The single includes two B-sides, "Delius" and "Passing Through Air." "Delius" is Bush's tribute to English composer Frederick Delius. The subtitle, "Song of Summer," comes from one of Delius's works, and from a BBC film Bush saw about the composer's life. The album version is different in that the previous track "Babooshka" segues into it, whereas the single B-side version begins unobscured. "Passing Through Air" is one of Bush's earliest works, originally recorded in 1973 at David Gilmour's studio, a few weeks after her 15th birthday.

The term "BFPO" in the lyrics refers to "British Forces Post Office".

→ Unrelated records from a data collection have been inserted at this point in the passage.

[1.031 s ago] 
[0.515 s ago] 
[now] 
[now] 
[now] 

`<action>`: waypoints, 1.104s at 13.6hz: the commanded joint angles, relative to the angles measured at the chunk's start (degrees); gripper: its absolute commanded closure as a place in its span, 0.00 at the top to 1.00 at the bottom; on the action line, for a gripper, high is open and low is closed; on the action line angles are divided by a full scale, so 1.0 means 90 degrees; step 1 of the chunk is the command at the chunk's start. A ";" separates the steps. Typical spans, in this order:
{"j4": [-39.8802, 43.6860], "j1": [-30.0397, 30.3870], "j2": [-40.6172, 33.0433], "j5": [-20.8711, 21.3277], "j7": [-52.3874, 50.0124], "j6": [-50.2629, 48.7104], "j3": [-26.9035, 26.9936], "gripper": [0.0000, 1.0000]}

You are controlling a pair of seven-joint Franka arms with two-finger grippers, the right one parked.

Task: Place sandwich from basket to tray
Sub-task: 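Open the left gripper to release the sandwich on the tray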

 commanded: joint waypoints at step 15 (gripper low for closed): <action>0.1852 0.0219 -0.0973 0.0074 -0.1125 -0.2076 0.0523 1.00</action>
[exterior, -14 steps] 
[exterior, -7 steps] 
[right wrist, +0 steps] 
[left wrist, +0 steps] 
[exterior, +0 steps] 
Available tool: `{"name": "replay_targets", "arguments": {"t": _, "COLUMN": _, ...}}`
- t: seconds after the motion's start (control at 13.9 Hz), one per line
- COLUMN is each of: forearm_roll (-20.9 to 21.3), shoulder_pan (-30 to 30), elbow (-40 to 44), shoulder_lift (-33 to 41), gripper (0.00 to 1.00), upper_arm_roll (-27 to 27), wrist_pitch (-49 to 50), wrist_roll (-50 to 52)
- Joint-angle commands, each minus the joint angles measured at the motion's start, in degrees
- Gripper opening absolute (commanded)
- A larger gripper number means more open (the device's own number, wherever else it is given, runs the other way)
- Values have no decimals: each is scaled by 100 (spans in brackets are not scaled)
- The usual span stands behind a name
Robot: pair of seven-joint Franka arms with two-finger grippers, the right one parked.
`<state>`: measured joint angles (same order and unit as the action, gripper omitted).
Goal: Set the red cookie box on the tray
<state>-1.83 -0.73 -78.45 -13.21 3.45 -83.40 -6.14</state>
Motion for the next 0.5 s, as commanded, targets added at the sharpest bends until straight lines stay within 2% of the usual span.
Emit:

"Army Dreamers" was one of 68 songs considered inappropriate for airplay by the BBC during the first Gulf War.

== Promotional video ==
The music video opens on a closeup of Kate Bush, dressed in a camouflage uniform holding a child. She blinks in synchronisation with the song's sampled gun cocks. The camera pulls out and shows that Bush has a white-haired child on her lap. The child walks off and returns in military combat uniform, and during the first pre-chorus, as Bush responds to her bandmates' comments, the child grows up into a 20-year-old. Bush and several soldiers (two of whom, Bush included, have "KT8" or "KTB" stencilled onto the stocks of their rifles: "KTB" was a monogram used by Bush early in her career) make their way through woodland, amid explosions. As the song progresses, Bush reaches out in an attempt to embrace or grasp the child soldier, but he disappears before she can. Finally, Bush is blown up and soldiers flee from an explosion.

Bush has stated that this video is one of the few examples of her work that completely satisfies her:

For me that's the closest that I've got to a little bit of film. And it was very pleasing for me to watch the ideas I'd thought of actually working beautifully. Watching it on the screen. It really was a treat, that one. I think that's the first time ever with anything I've done I can actually sit back and say "I liked that." That's the only thing. Everything else I can sit there going "Oh look at that, that's out of place." So I'm very pleased with that one, artistically.

==Legacy==
In 1988, Israeli singer Mazzi Cohen released a Hebrew cover of the song titled "Shem Ba'even" (Hebrew: שם באבן, lit. "A Name on a Stone"). The version became a staple of Yom HaZikaron (Israel's Memorial Day) due to its shared themes of loss and military service.

In 2024 the song gained new attention by revival through TikTok increasing its popularity among younger generations. The surge in interest saw a 1,300% increase in streams. As of July 2026, it is Bush's second most-played song on Spotify.

== Track listing ==
1. "Army Dreamers" – 3:17
2. "Delius" – 2:51
3. "Passing Through Air" – 2:10

==Personnel==
Credits are adapted from the Never for Ever liner notes.

- Kate Bush – lead vocals
- Paddy Bush – mandolin, backing vocals
- Brian Bath – acoustic guitar, backing vocals
- Alan Murphy – electric guitar, acoustic bass guitar, backing vocals
- Duncan Mackay – Fairlight CMI
- Stuart Elliott – bodhrán

==Charts==

| Chart (1980) | Peak position |
|---|---|
| Ireland (IRMA) | 14 |
| Israel (IBA) | 2 |
| Luxembourg (Radio Luxembourg) | 6 |
| Netherlands (Dutch Top 40) | 36 |
| Netherlands (Single Top 100) | 25 |
| UK Singles (Official Charts) | 16 |

==Certifications==

| Region | Certification | Certified units/sales |
| United Kingdom (BPI) | Gold | 400,000^{‡} |
^{‡} Sales+streaming figures based on certification alone.